Cape’s House of Ill Repute

The sign on the front of the three-story brick building on the southwest corner of Independence and Frederick proclaims that the Cape Girardeau Historic Preservation Commission has deemed it “One of Cape’s Original Treasures c. 1910.” (Click on any photo to make it larger, then you can click on the left or right side of the image to see the rest of the photos.)

Looks pretty ho-hum to me

Ho-hum. Looks pretty much like a bunch of other old buildings in Cape. Still, on a visit in the fall of 2009, I felt somewhat obliged to knock off some record photos of it.

While I was researching something the other night I saw a National Register of Historic Places application for the “Wood Building.” Like the obligatory photos of the building on Independence, I felt compelled to stick a copy in a directory named Cape Historical.

Many of original features remain

This evening I stumbled across the Wood Building file and discovered Wood was the name of the folks who built it between 1908-1910, not the type of building material. Still, the application was a bunch of the normal architectural mumbo jumbo that means something to somebody, but not me.

Owned by Woods family until 1979

I plowed through the formal stuff until I got to page 9, where we started getting into the history of the building. William L. Wood and his wife, Mary, moved from Perryville around 1895 with their two sons, William Jr., 5, and Charles, 9. The Rudolph Stecher Brewing Company of Murphysboro, Ill., rented the entire first floor.

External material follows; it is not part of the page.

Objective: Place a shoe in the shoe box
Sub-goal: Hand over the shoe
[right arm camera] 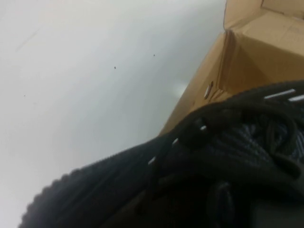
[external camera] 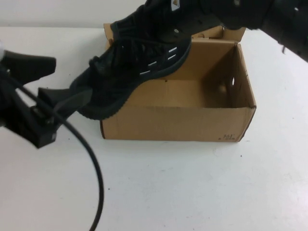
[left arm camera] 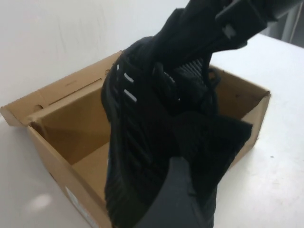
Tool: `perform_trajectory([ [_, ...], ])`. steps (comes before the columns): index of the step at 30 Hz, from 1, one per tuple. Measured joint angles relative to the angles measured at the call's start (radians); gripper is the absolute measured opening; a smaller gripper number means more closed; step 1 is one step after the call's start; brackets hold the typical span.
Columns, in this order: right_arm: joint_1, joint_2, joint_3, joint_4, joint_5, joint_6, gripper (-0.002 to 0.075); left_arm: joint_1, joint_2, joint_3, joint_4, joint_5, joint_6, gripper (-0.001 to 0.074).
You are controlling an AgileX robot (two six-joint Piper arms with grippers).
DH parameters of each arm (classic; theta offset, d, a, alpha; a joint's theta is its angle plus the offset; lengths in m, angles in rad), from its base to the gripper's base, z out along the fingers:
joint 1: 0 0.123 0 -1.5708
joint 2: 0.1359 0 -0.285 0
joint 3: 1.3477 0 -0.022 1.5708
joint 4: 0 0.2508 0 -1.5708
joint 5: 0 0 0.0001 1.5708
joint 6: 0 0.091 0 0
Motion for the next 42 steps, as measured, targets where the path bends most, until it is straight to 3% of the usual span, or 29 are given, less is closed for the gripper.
perform_trajectory([
  [6,0.0,0.056,-0.097,0.009,0.05,0.009,-0.0001,-0.146,0.089,-0.031,0.146,-0.149,-0.025,0.0531],
  [10,0.0,0.063,-0.133,0.029,0.065,0.011,-0.0001,-0.246,0.125,-0.031,0.325,-0.315,-0.174,0.053],
  [18,0.0,0.063,-0.21,0.069,0.147,-0.007,-0.0001,-0.28,0.207,-0.037,0.441,-0.41,-0.313,0.051],
  [20,0.0,0.063,-0.22,0.094,0.177,-0.009,-0.0001,-0.28,0.226,-0.037,0.443,-0.427,-0.315,0.043],
  [23,0.0,0.063,-0.228,0.115,0.223,-0.043,-0.0001,-0.28,0.233,-0.037,0.452,-0.419,-0.317,0.0167],
  [25,0.0,0.063,-0.23,0.117,0.25,-0.092,-0.0001,-0.28,0.233,-0.037,0.459,-0.407,-0.317,0.0085],
  [32,0.0,0.063,-0.23,0.107,0.273,-0.313,0.0011,-0.28,0.233,-0.045,0.466,-0.385,-0.317,0.0061],
  [35,0.0,0.061,-0.232,0.121,0.271,-0.361,0.0107,-0.28,0.234,-0.062,0.47,-0.351,-0.317,0.006],
  [40,0.0,0.053,-0.233,0.156,0.249,-0.398,0.0463,-0.28,0.234,-0.069,0.466,-0.296,-0.319,0.0058],
  [42,0.0,0.046,-0.233,0.156,0.247,-0.431,0.0545,-0.28,0.234,-0.069,0.466,-0.288,-0.319,0.0057],
])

The property stayed in the Woods family until 1979. During its long history, 1 South Frederick has nearly always been a saloon. It’s been known as the Central Inn, Central Hotel, Central Bar, Central Tavern, Corner Inn, Corner Pub and, most recently, Mac’s Tavern.

Upstairs had the action

The sections of the building with the addresses 3 South Frederick and 607 Independence have housed such diverse businesses as The Creamery, The Central Furniture Company and Kos Potato Chip Company. The second and third floors served as a boarding house and hotel, as well as a front for a house of ill repute.

You should download the application

That’s pretty interesting, but the National Register application spins an even better tale. I’m not going to spend time typing. I’m going to point you to the Wood Building document and let you read it for yourself. The good stuff starts at Section 8, Page 9 (Page 11 of the pdf).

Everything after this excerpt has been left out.